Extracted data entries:
►
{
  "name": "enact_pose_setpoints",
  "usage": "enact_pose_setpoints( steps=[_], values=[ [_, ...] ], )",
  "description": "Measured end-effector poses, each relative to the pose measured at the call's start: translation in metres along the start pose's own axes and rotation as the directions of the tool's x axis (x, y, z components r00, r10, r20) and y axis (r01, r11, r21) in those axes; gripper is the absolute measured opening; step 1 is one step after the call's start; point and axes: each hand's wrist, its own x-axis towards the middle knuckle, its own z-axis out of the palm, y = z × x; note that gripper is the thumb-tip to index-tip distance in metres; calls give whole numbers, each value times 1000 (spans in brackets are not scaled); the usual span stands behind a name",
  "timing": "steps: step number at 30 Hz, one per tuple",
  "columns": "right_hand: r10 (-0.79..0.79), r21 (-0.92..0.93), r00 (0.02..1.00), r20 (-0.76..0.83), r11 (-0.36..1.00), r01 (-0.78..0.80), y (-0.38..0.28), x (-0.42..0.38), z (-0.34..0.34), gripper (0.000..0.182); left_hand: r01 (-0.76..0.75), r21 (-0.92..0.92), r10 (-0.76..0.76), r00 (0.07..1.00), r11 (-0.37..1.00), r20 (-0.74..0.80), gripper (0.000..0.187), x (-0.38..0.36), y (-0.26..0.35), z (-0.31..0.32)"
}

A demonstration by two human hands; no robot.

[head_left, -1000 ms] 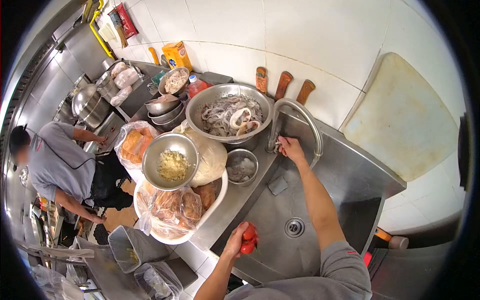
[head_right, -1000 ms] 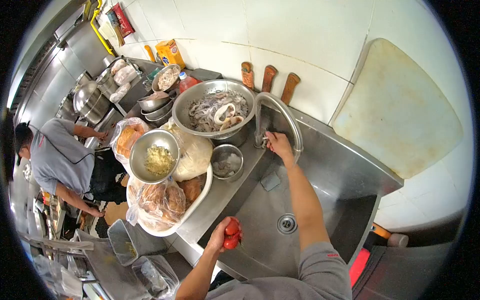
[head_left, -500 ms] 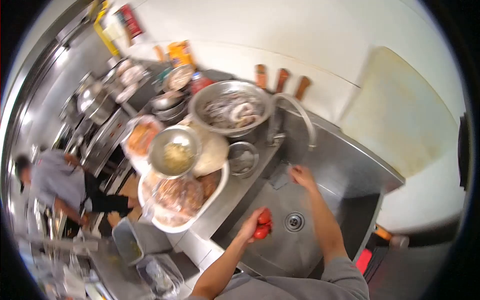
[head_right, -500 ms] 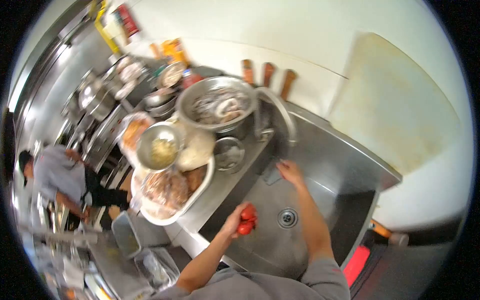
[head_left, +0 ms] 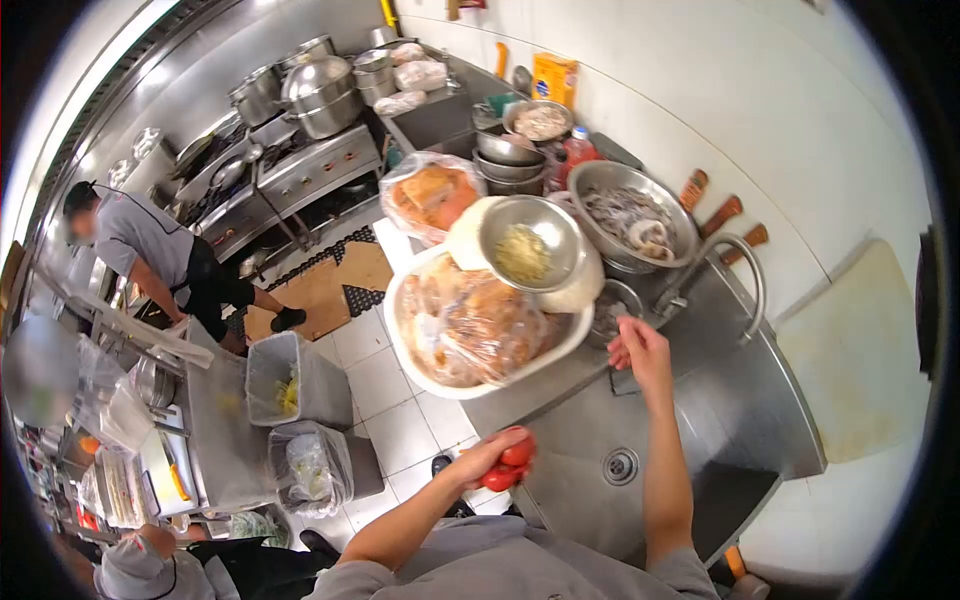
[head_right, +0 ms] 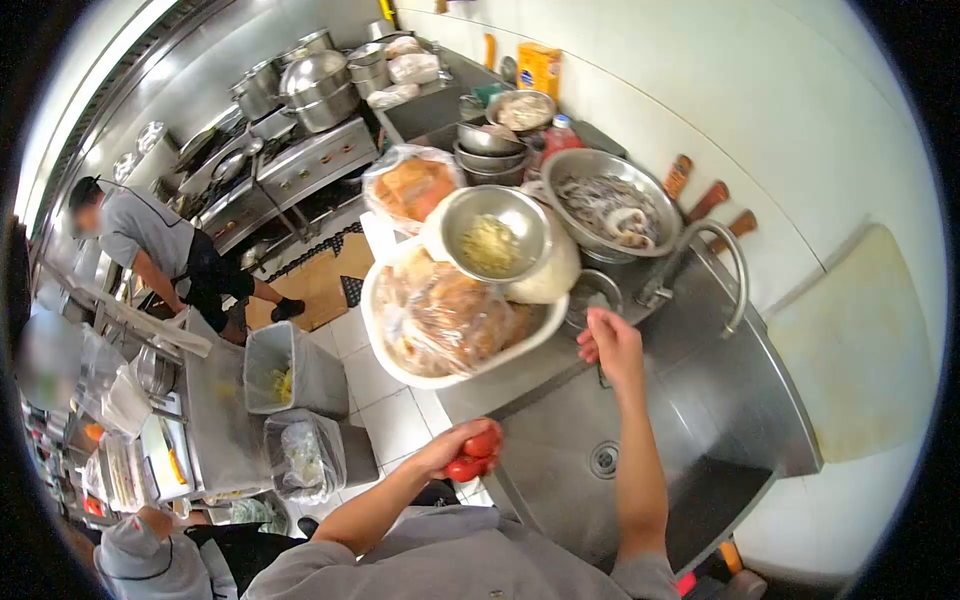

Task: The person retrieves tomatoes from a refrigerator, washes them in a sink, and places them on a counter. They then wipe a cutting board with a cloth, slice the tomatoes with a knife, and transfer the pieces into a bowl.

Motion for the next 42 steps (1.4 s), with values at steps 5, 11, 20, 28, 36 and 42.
enact_pose_setpoints(
  steps=[5,11,20,28,36,42],
  values=[
    [115,114,988,104,985,-126,-66,58,93,45,-174,-55,155,956,983,-249,39,-118,21,-107],
    [56,16,970,235,998,-62,-89,118,100,28,-412,-148,189,670,899,-718,37,-243,-14,-253],
    [18,-433,939,343,890,141,-230,181,217,33,-607,-14,352,479,795,-804,36,-292,85,-340],
    [-235,-384,742,628,735,558,-263,325,382,37,-349,114,289,506,930,-812,40,-284,192,-513],
    [73,-282,387,919,808,517,-226,448,669,25,-251,-521,-397,410,816,-821,43,-301,44,-564],
    [21,-118,212,977,884,452,-144,504,850,24,-198,-753,-681,330,627,-654,54,-247,-28,-500]
  ],
)
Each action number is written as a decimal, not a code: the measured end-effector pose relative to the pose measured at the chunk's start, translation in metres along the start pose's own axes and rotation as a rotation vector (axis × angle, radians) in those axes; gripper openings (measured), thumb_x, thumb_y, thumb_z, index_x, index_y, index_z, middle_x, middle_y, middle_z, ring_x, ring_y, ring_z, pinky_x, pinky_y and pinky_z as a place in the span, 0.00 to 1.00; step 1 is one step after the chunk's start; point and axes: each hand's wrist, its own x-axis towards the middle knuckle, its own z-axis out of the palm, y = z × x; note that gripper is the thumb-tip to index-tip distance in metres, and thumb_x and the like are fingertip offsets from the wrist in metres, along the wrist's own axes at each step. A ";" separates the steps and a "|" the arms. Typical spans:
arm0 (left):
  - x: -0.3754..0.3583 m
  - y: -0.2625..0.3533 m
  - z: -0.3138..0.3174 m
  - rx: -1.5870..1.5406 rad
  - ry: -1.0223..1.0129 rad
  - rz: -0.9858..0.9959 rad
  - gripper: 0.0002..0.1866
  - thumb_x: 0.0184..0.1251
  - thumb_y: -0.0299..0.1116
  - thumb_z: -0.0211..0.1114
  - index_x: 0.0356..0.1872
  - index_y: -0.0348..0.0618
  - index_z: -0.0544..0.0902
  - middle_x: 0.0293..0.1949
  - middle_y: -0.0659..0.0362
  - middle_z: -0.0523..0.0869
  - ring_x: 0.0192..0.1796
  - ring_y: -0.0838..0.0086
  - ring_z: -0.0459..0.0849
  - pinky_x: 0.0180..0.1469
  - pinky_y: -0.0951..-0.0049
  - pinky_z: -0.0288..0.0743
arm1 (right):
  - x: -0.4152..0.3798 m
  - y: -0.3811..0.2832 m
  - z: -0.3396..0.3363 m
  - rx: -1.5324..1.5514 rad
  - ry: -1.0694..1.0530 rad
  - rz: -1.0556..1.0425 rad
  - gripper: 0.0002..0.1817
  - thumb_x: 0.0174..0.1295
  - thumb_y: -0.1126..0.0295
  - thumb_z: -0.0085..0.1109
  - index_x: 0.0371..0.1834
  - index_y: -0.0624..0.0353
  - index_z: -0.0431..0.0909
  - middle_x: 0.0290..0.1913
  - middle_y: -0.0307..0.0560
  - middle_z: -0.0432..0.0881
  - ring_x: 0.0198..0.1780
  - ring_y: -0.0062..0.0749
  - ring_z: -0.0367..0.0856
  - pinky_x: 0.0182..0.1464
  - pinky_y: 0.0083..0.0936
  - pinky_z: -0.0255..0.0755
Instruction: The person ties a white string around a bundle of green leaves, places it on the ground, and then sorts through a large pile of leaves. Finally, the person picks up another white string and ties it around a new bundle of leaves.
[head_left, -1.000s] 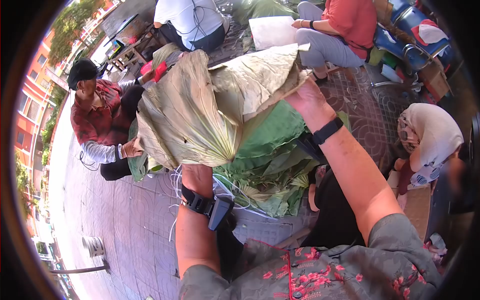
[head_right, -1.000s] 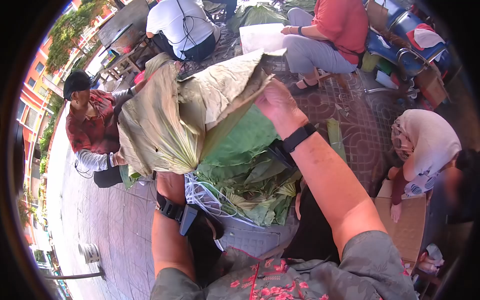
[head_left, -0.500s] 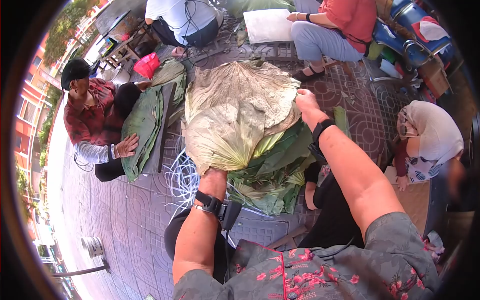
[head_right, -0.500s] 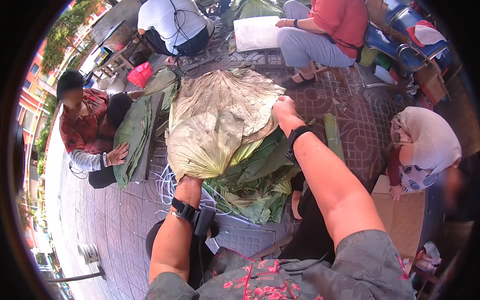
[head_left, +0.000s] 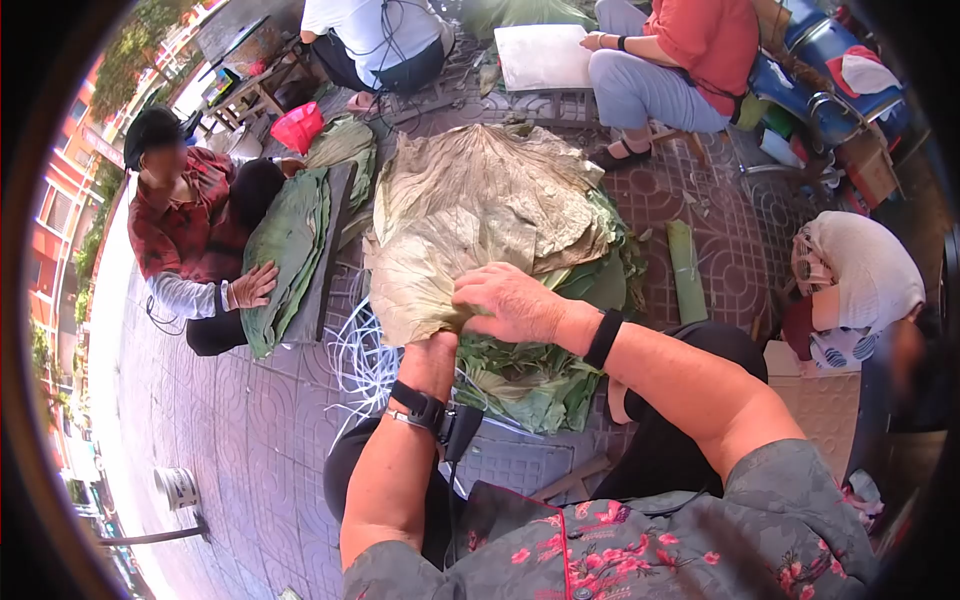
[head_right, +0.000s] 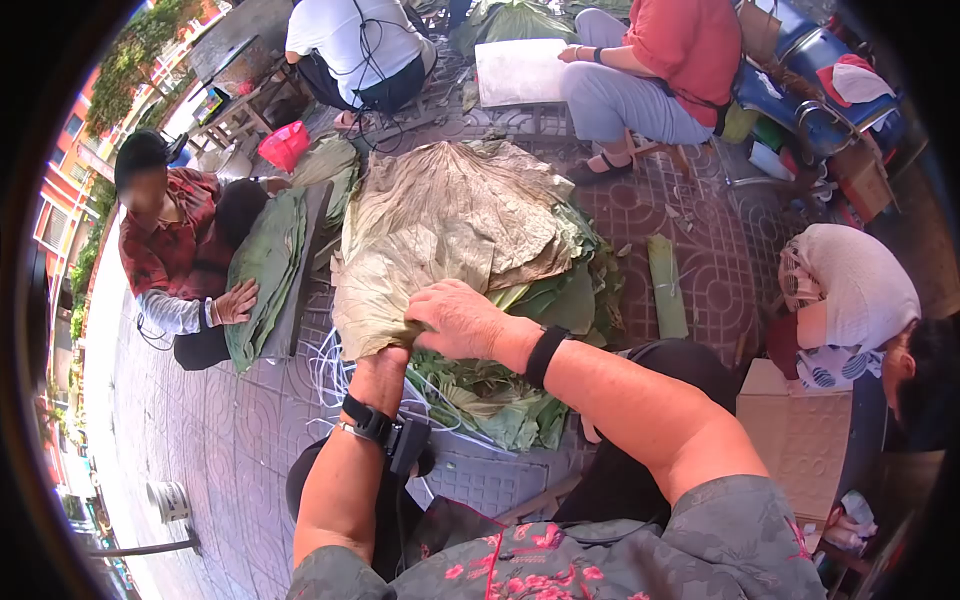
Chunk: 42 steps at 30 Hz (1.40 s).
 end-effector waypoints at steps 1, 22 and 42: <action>-0.004 0.002 -0.002 0.007 0.061 0.005 0.26 0.75 0.52 0.52 0.64 0.46 0.73 0.60 0.55 0.80 0.62 0.60 0.78 0.65 0.58 0.73 | 0.001 0.002 0.000 0.052 0.022 0.071 0.15 0.59 0.66 0.62 0.47 0.60 0.81 0.49 0.54 0.83 0.53 0.51 0.80 0.55 0.44 0.73; -0.019 0.013 0.003 0.193 0.330 0.136 0.21 0.67 0.34 0.49 0.58 0.41 0.75 0.57 0.53 0.81 0.58 0.58 0.81 0.61 0.50 0.74 | 0.022 0.049 -0.133 0.293 0.421 0.422 0.15 0.62 0.62 0.63 0.43 0.64 0.85 0.32 0.42 0.84 0.36 0.24 0.78 0.42 0.25 0.72; -0.036 0.046 0.001 0.614 0.430 0.264 0.23 0.62 0.20 0.52 0.59 0.34 0.65 0.53 0.50 0.77 0.52 0.64 0.80 0.54 0.66 0.76 | 0.072 0.065 -0.152 0.104 0.043 0.263 0.13 0.64 0.63 0.64 0.36 0.64 0.82 0.26 0.34 0.79 0.32 0.14 0.73 0.35 0.21 0.69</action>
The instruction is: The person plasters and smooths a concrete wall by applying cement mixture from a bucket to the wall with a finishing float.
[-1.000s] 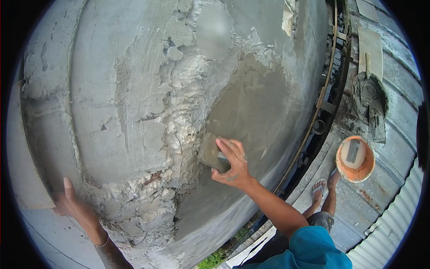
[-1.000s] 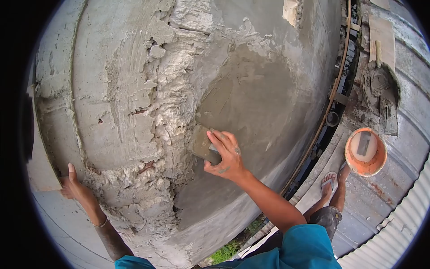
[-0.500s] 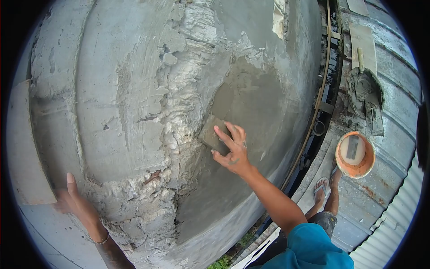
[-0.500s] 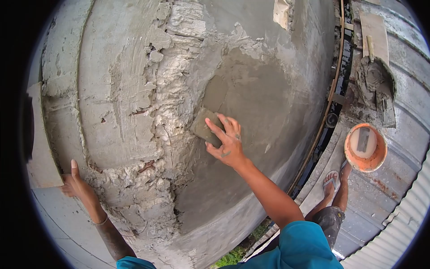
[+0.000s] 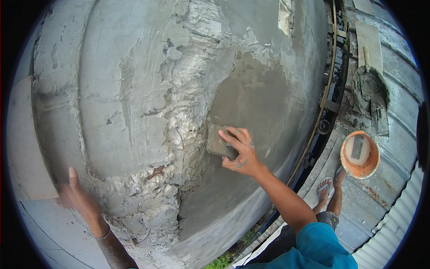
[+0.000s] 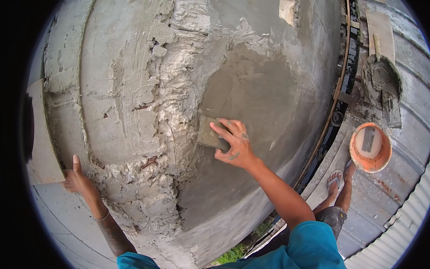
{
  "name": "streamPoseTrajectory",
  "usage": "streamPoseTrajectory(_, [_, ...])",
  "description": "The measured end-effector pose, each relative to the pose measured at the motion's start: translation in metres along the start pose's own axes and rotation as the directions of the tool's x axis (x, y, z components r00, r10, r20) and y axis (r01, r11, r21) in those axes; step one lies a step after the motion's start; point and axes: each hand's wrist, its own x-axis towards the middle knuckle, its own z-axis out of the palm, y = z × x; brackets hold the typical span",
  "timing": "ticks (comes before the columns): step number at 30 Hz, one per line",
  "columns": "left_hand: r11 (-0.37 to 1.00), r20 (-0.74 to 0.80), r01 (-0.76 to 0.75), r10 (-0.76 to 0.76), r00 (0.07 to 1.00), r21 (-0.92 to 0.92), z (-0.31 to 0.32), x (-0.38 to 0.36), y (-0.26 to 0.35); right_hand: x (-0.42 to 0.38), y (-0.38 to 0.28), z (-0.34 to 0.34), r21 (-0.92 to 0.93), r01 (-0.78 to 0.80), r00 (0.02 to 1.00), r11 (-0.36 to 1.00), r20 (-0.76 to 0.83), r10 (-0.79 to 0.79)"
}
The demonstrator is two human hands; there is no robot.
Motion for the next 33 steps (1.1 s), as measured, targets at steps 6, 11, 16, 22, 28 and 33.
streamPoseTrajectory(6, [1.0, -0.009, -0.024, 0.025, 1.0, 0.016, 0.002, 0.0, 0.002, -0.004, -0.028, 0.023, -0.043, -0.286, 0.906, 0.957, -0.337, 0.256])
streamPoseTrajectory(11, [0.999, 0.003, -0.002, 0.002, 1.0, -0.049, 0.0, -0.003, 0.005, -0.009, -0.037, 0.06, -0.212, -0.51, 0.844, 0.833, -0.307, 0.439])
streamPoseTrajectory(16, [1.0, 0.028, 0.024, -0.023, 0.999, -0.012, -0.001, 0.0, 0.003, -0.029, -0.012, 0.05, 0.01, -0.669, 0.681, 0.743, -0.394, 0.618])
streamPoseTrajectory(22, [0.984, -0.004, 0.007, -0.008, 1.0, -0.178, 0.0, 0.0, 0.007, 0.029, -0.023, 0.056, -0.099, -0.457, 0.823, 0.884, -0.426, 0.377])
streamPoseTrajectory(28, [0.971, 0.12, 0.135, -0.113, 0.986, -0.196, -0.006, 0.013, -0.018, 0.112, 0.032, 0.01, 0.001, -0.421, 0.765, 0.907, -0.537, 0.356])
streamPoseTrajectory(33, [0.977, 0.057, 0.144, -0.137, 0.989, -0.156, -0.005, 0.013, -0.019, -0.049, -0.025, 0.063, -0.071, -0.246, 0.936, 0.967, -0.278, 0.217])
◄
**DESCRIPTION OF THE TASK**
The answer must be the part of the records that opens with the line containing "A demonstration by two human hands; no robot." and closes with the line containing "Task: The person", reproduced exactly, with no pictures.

**THE COMPLETED TASK**
A demonstration by two human hands; no robot.

[head_left, -1000 ms] 
[head_right, -1000 ms] 
[head_left, -500 ms] 
[head_right, -500 ms] 
[head_left, +0 ms] 
[head_right, +0 ms] 

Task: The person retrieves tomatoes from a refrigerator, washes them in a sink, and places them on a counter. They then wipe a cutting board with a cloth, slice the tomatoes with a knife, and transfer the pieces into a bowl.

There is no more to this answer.